[Stored data]

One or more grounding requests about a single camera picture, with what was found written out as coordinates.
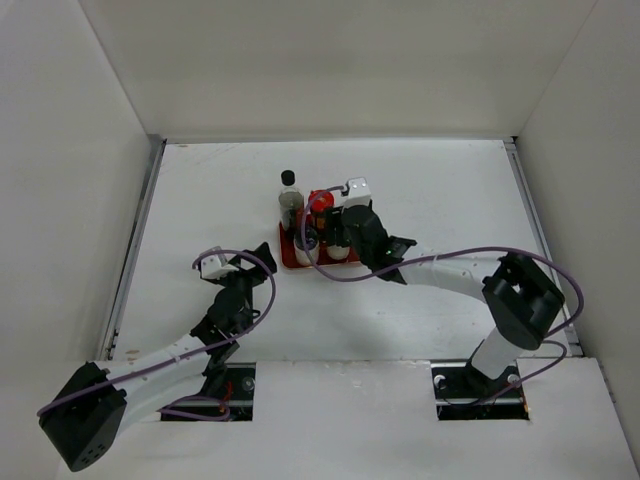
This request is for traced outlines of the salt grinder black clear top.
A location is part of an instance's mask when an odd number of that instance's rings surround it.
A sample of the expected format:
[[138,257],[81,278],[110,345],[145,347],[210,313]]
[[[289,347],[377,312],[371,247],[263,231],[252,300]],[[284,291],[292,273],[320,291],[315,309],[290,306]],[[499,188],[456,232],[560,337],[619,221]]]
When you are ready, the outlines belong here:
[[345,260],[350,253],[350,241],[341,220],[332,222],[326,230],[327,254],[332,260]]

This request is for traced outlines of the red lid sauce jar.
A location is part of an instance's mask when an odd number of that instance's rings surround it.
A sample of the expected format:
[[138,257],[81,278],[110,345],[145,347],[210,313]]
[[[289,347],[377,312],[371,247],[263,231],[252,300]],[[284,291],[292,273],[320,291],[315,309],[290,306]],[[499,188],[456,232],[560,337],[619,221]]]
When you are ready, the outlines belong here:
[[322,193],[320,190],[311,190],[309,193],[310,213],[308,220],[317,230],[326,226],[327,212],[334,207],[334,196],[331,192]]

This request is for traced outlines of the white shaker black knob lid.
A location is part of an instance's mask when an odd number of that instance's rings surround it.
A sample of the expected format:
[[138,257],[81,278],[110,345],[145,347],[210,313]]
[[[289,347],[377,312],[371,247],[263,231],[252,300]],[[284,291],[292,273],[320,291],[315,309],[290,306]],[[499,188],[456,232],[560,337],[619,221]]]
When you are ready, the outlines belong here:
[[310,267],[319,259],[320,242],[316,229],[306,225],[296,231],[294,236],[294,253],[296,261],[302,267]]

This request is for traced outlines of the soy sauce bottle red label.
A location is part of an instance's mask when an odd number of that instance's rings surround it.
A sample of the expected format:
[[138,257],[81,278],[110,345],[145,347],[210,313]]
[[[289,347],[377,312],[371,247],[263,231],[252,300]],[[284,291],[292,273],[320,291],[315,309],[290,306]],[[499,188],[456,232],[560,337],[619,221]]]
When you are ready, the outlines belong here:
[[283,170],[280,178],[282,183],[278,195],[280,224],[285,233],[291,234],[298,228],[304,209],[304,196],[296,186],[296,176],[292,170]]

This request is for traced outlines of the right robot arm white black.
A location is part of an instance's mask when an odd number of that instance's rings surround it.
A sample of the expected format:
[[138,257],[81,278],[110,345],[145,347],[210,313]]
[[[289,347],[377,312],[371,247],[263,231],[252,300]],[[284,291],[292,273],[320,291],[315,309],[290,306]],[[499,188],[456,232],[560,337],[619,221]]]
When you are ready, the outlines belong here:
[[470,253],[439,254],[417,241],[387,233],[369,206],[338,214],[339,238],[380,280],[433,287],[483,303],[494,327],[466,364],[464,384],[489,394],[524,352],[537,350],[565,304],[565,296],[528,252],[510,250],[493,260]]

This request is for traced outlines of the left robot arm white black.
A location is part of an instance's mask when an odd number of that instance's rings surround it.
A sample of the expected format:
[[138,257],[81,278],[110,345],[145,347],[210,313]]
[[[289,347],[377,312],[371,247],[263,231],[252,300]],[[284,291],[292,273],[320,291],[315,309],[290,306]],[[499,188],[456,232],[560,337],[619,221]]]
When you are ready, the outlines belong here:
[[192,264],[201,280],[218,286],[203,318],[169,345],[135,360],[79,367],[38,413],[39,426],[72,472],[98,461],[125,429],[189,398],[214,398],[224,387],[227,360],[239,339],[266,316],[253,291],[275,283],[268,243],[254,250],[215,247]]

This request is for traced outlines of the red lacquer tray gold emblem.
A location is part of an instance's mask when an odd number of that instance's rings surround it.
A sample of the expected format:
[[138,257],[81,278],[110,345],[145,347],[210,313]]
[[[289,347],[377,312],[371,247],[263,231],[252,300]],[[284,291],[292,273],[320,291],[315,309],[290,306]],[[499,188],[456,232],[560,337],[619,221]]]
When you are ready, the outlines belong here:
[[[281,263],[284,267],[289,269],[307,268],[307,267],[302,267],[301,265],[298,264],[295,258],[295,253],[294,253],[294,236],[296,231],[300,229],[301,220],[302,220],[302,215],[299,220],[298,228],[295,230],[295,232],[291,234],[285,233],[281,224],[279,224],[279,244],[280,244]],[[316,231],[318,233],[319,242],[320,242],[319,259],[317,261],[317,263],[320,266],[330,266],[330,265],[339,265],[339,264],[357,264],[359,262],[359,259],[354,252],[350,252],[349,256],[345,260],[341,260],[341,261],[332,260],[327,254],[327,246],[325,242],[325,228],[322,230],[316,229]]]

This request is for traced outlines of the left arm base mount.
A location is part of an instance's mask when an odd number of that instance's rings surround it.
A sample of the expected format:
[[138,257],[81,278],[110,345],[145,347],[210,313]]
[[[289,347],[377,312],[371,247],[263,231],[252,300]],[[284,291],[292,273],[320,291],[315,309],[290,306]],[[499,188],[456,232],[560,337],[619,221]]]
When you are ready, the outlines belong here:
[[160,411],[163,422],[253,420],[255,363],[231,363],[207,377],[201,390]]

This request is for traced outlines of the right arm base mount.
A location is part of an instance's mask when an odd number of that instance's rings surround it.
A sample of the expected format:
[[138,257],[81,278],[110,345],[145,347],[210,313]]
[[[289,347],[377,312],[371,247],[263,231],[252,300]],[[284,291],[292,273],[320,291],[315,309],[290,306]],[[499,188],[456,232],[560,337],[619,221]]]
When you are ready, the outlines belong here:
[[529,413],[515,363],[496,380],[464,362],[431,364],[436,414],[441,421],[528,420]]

--

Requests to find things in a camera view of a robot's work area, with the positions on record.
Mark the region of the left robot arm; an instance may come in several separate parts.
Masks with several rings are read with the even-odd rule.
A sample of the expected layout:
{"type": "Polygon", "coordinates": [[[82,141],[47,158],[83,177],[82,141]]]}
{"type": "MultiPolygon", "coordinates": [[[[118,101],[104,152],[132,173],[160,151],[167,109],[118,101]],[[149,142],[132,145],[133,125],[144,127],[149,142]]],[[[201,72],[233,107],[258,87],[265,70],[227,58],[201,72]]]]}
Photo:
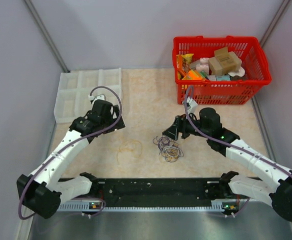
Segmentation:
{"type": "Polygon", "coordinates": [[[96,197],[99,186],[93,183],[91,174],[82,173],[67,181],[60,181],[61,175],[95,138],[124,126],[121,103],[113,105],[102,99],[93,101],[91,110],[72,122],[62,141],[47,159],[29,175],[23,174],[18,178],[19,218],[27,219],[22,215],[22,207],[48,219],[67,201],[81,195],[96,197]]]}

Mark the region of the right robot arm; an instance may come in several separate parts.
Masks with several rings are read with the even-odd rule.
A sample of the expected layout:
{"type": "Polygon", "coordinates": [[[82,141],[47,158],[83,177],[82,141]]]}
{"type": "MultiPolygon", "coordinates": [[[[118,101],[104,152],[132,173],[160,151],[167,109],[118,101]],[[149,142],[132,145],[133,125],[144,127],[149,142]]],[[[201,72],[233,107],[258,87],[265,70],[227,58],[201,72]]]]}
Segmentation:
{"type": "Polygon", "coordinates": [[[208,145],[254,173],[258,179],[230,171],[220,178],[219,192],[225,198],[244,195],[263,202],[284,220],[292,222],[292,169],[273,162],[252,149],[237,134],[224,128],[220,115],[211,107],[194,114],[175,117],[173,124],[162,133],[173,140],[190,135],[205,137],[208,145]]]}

* Required action: What is the number of lines in the data that hold the word "sauce"? Reply with that number and nothing else.

* Result of this exercise: 2